On Saturday I helped out at the Cumberland Lodge Christmas Bazaar that my students at the Lodge wanted to do. I did four sessions with them, making cards, ornaments and things to sell. They decided that all proceeds would be put towards art supplies for future classes and raised enough money to do just that. I was thrilled! Staff at the home also contributed baked goods to the bazaar. What a great team!
We did it the same day as the Cumberland Farmer's Market Christmas event. This has become quite the event in the village as other organizations and churches also open their doors to sell crafts and foodstuffs etc. There were cars and people everywhere!
Special thanks go to Dan Blais, owner of Weekly Flowers at 5303 Canotek Road, and http://www.WeeklyFlowers.com, who printed and donated the signs to point visitors to the village in the direction of the bazaar. Great job Dan, and they worked really well! Much appreciated! By the way, if you need flowers this holiday season, these are the people to call. They have a team of excellent designers and shop staff that take great care of each and every order (613-748-0000).
From the bazaar I dashed over to the New Edinburgh Square retirement residence in New Edinburgh to give a Silk Scarf Workshop. We had almost double the number of attendees that I was expecting, causing a bit of a scramble for me, but it all worked out in the end and everyone made two beautiful scarves that they were all pleased with. I also had some inquiries asking if we could do another Scarf workshop after Christmas. No problem, but I have to restock my totally depleted scarf inventory first!

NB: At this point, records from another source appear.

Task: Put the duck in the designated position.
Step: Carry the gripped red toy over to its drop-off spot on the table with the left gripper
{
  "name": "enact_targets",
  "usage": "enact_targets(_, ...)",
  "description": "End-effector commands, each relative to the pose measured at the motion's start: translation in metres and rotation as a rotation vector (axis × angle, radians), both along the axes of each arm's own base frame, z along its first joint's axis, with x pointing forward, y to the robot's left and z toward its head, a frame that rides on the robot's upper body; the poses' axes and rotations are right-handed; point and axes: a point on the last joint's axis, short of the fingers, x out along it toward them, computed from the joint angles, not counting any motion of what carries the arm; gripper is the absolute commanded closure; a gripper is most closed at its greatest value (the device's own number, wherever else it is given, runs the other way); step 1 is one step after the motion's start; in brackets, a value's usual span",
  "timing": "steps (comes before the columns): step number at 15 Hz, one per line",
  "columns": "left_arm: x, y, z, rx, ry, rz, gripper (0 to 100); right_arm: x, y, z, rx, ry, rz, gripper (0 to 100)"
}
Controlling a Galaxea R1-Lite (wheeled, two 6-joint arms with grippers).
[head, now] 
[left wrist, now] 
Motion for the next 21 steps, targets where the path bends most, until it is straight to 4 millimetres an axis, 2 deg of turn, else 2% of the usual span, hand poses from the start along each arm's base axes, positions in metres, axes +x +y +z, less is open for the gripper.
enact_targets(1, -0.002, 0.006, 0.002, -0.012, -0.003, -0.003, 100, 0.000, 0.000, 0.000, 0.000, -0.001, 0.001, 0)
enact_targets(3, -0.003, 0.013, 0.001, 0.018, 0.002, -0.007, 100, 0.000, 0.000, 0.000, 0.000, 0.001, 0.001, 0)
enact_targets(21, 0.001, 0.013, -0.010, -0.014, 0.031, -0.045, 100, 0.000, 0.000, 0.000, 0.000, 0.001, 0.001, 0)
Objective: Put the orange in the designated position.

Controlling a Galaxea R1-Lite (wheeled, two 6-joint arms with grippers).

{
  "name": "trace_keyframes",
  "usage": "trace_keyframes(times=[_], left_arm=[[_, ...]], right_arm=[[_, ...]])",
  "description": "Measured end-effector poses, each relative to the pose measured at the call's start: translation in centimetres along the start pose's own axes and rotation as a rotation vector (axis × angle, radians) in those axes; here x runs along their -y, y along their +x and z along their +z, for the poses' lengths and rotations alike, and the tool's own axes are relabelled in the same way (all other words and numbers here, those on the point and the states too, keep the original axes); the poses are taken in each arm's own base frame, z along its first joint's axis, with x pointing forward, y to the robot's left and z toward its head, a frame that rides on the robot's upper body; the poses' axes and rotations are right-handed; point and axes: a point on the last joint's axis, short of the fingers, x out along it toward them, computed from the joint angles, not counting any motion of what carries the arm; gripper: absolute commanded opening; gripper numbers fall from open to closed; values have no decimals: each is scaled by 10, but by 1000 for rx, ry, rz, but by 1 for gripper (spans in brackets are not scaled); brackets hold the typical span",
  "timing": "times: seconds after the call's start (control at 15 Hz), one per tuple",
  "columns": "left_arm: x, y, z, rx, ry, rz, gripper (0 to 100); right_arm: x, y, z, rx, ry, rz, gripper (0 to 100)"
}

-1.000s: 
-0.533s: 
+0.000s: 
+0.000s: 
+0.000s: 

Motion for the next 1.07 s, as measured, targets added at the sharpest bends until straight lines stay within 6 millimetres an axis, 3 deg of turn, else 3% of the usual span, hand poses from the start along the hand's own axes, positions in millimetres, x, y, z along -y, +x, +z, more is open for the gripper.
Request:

And if you are a last minute shopper, like me, I have a suggestion for you... Why not give an art class or a gift certificate towards a class? Art classes are a gift that lasts a lifetime. Once a person has been exposed to art it becomes a part of their life, forever. Even if they don't practice art for years, most eventually go back to it after a change in their lives... retirement, an illness, a tragic event or something else, because art is a way to express feelings without words... just colours, strokes of a brush and emotion. The gift of art classes is truly a caring gift!
This Week's Painting Tip:
As an art teacher I often find that my students want to duplicate a photo on their canvas. In fact I used to do this so successfully that people who saw photos of my paintings just assumed that they were photographs not paintings. When I did the art fair circuit people would come into my booth and exclaim that my work was amazing... then go to the booth next door and purchase a more "painterly" piece.
While working in the studio I often tried to remind myself that, "Susan, it's a painting, not a photograph. It doesn't have to be an exact replica." I was finally able to break the habit by embracing abstract art.
Now, I tell my students that they are the artist and they can improve on the photograph that they are working from. As photographers we are limited by what is before us, or spend hours, days or eternity waiting for the conditions to be perfect to get that once in a lifetime image. As artists, armed with the knowledge of colour, perspective and composition, we can take a ho-hum photo and turn it into a spectacular painting and to illustrate that I have one of my student's paintings and original photograph to show you. Cathy Dempsey did this amazing painting from the photograph shown. She definitely improved on the photo, wouldn't you agree?
This week I did the backgrounds for the two appliquéd maple leaf paintings. The first background started out with the last of my tube of Prussian Blue, but there wasn't enough so off to the art supply store I went, and picked up a jar of Phthalo Blue, a very similar dark blue "cold" or green-blue colour.
The first canvas I did in a traditional rippled water pattern, while I did the second with a more textured appearance. The ripples and texture were enhanced by using interference blue paint. I love interference colours. They add a shimmer and life to my work, although they should be used judiciously as there is a very fine line between an interesting piece of art and kitsch. Trust me on that one!